Task description: Exactly as they appear below, repeat the lines from the one with "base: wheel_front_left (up" through the one with "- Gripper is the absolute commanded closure", and no others.

━━━ Source data

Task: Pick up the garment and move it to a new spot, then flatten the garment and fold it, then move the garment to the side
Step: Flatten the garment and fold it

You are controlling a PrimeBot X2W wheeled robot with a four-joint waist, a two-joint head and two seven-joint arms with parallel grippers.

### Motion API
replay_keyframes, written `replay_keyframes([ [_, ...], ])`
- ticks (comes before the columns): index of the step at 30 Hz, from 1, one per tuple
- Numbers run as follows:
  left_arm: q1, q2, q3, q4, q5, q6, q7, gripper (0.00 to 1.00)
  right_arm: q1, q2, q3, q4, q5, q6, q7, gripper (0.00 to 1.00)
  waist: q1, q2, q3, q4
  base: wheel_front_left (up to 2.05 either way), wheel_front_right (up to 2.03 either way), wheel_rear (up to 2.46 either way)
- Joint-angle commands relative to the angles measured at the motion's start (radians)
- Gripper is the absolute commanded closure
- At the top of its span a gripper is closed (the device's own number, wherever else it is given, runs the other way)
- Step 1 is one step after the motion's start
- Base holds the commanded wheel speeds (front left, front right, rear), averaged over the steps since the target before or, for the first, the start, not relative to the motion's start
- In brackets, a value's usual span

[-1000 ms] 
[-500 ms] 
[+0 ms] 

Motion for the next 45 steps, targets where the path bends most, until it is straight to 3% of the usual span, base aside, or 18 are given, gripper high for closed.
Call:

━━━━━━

Finished task:
  base: wheel_front_left (up to 2.05 either way), wheel_front_right (up to 2.03 either way), wheel_rear (up to 2.46 either way)
- Joint-angle commands relative to the angles measured at the motion's start (radians)
- Gripper is the absolute commanded closure

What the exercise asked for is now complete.